Really sweet of him to schedule our "break" from each other on a time where he's out of town with other debate girls for a few days and then back home with all the other people. Even sweeter for him to make it a time where I'll spend three weeks in a foreign country where I don't speak the language or even want to be. We'll really see how we relate to other people without a relationship that way. It was simply a chance for him to slut around and clearly and blatantly establish his control over our relationship. He hinted (though it seemed like actuality) in an email, that we were going to break up because he had a dream in which I came back and wouldn't tell him how much I weighed and that I couldn't fulfill HIS needs. Good God Damn, his needs? My needs were being screamed out and bruised upon me, wept out for hours, run and pounded into the ground for miles and marathons, swallowed for meals instead of food, thrown back up again when I did. I just wanted him to tell me it was okay; that while maybe he didn't understand why I was so miserable and yearning and keening, he'd help me if I ever needed him. When I came back and I broke up with him, I'm sure that was a slap in the face. But then I was too weak and lost to maintain it and we ended up "going to lunch" together for a few months until I went out of town for a weekend and he fucked a drunk girl.

And finally, finally, we stopped completely. But I was still willing to forgive him and had and forgotten and put it all past me until now, because all the warped views I have of a boy who "cares" about me are fucking up my self with gm. I think he is amazing, I trust him, like him so much, want him, whatever, but with something like that as the main defining relationship in my life until now, I cannot just get over being scared of someone, regardless of how unjustified that is. He told me that perhaps such a relationship should not be used to define the same, but I've never told him just to what extreme Cedric fucked around with me.
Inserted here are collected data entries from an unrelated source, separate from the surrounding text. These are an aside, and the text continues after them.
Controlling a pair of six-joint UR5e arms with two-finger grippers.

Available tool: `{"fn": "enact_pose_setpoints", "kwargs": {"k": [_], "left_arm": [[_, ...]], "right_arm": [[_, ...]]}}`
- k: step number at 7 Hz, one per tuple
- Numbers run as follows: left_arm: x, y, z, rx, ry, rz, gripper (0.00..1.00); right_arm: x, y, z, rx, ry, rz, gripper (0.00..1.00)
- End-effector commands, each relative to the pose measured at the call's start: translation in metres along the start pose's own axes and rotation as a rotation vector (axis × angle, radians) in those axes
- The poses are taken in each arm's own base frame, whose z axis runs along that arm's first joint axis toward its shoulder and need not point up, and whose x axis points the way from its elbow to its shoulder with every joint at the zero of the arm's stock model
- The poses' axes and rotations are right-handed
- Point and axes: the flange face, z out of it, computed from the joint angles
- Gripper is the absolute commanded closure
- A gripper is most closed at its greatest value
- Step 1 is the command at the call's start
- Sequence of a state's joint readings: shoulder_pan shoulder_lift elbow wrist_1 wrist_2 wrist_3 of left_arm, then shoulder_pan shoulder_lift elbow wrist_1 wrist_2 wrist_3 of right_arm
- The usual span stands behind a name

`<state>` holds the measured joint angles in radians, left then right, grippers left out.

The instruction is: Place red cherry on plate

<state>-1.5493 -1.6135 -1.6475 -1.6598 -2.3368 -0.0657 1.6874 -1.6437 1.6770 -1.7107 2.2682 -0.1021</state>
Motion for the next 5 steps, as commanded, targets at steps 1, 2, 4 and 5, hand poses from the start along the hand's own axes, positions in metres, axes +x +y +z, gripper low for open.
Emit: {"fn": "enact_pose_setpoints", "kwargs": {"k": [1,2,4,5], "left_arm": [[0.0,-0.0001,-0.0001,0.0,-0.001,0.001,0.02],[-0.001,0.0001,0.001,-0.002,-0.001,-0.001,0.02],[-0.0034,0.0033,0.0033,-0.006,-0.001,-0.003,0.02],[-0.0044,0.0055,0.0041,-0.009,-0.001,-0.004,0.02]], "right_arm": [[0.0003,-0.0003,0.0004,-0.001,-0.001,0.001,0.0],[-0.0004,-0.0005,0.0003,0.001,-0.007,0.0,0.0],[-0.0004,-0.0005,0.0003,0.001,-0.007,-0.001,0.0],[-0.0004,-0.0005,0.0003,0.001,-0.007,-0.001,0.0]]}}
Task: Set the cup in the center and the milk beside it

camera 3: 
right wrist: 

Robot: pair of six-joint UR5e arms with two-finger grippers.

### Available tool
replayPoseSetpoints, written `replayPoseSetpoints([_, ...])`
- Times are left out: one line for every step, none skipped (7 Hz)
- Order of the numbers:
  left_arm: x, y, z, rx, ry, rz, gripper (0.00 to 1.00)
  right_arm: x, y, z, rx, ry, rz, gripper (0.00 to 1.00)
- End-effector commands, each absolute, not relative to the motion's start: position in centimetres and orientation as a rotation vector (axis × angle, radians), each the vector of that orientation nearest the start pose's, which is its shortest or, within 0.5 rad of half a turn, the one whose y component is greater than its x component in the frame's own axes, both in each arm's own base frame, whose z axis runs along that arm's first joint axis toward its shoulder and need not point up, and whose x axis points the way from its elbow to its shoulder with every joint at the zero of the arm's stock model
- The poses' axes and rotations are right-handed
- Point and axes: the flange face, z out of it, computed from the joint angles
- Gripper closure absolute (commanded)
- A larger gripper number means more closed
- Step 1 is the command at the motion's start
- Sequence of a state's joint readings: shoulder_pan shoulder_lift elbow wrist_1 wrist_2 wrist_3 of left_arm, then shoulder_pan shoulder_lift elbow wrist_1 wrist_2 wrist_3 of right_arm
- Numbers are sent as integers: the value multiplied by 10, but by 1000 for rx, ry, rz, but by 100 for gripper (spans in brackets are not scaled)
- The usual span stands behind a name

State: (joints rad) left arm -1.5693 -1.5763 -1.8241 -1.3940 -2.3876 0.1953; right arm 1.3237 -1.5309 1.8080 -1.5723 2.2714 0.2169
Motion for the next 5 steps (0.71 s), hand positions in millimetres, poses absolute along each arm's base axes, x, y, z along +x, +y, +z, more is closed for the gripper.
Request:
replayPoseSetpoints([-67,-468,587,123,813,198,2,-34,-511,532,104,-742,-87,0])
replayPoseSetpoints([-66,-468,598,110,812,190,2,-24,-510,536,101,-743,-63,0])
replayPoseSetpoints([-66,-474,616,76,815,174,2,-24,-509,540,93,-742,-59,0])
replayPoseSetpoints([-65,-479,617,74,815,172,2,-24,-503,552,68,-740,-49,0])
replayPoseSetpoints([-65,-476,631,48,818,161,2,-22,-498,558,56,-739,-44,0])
Although I can overpower it and carry forth anyway, I just CAN'T not have some part of me say, "wait! this is dangerous! he'll secretly hate you and spend every day trying to wreak revenge! all he wants is you to sleep with him! (for the record, I could not be happier that Cedric never got to fuck me. And yes, Fuck. It would have been that, no love involved.)" Serious effort is sometimes involved, especially if I think it's something that might not always be positive.

And I hate him for messing me up. I don't want to think about those times, and usually I don't, but when it comes to GM asking me a question, I can't make myself completely forget that Cedric would have just blamed me for my answer and made sure I paid.

And I KNOW he's not that way, he's the best person I've known, he never puts me in that position (while I recognize clearly that he's not perfect), but I can't help but be defensive and scared when he feels things for him that he can't explain.

"head shy." There you have it.

Except now I'm angry. So angry. I don't know what I want.

That's a lie. I want to be my own person. I want the nice one. I want to make him as happy as he makes me.